— Supplied material —

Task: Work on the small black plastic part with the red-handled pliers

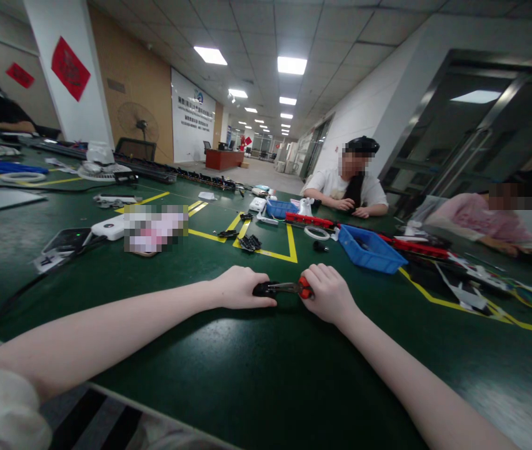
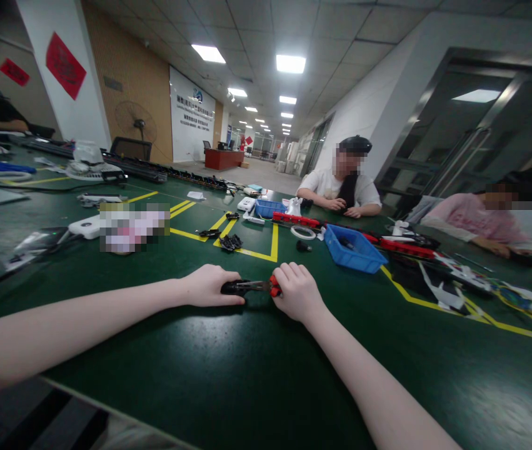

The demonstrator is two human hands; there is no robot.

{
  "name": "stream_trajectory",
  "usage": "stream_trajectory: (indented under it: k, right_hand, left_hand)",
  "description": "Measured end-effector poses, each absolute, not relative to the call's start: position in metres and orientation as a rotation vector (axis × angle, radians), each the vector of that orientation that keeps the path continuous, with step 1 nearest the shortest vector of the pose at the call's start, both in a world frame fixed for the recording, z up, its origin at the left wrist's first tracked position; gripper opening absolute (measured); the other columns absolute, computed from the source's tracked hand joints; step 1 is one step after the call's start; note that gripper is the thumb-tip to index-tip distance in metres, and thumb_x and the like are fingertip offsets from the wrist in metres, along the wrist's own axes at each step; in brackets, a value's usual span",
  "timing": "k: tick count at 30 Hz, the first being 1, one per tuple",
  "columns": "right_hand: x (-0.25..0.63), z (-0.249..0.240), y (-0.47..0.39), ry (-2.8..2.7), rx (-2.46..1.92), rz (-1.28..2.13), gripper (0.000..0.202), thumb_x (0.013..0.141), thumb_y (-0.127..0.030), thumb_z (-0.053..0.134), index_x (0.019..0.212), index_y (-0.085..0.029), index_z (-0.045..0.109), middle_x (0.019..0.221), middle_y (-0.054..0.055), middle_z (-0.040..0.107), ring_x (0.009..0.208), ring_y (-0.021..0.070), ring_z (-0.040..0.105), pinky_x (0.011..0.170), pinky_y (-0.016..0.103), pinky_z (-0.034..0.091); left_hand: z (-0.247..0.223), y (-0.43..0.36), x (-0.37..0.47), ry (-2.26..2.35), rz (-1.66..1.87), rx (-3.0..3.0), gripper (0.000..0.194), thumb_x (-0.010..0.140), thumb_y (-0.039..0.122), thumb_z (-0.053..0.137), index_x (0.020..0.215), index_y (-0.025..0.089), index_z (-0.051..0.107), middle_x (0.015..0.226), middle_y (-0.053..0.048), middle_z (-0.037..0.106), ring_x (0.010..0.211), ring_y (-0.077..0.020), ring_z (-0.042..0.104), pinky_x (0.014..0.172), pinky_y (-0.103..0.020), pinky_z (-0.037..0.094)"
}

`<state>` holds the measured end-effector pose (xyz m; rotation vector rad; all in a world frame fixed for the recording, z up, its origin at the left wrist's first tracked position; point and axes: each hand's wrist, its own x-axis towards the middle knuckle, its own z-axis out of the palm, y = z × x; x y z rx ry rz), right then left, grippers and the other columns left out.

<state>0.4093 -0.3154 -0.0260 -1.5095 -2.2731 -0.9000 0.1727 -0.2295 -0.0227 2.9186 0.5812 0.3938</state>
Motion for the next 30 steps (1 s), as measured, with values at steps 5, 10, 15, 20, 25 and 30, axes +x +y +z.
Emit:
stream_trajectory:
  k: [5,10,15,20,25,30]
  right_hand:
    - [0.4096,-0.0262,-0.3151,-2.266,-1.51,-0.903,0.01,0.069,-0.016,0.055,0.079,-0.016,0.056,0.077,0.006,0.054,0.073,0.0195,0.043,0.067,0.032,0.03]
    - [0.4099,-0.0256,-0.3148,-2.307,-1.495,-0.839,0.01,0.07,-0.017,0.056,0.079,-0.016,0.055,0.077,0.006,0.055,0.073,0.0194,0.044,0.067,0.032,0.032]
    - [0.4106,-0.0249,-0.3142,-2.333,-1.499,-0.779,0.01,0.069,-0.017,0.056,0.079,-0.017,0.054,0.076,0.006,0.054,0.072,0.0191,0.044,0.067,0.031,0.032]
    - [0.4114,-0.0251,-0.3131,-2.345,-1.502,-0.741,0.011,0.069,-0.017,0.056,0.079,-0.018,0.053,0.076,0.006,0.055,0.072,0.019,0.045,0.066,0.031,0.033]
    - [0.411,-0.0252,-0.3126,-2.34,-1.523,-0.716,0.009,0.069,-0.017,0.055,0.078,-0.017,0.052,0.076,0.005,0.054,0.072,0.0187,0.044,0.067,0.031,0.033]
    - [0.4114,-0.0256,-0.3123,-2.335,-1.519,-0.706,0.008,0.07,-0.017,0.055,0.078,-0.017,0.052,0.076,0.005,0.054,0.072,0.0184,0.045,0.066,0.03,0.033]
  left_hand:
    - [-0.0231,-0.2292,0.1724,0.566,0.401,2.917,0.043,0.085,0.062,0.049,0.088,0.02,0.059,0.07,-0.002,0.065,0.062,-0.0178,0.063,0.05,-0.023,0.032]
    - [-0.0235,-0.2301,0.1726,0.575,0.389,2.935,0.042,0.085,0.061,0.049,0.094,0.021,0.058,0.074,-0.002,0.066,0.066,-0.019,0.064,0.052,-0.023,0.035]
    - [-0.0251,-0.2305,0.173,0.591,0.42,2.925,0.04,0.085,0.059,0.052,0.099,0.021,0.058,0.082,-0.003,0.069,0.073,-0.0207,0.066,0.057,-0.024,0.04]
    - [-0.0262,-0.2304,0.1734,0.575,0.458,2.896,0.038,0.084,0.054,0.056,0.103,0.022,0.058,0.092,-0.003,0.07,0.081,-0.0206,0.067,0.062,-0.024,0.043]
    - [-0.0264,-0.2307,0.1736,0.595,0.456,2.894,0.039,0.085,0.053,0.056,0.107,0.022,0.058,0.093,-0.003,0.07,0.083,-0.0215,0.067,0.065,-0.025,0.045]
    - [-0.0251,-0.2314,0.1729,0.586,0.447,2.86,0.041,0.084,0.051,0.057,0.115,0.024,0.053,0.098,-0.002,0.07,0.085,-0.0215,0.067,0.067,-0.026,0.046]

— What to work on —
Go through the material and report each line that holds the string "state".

— Written response —
`<state>` holds the measured end-effector pose (xyz m; rotation vector rad; all in a world frame fixed for the recording, z up, its origin at the left wrist's first tracked position; point and axes: each hand's wrist, its own x-axis towards the middle knuckle, its own z-axis out of the palm, y = z × x; x y z rx ry rz), right then left, grippers and the other columns left out.
<state>0.4093 -0.3154 -0.0260 -1.5095 -2.2731 -0.9000 0.1727 -0.2295 -0.0227 2.9186 0.5812 0.3938</state>

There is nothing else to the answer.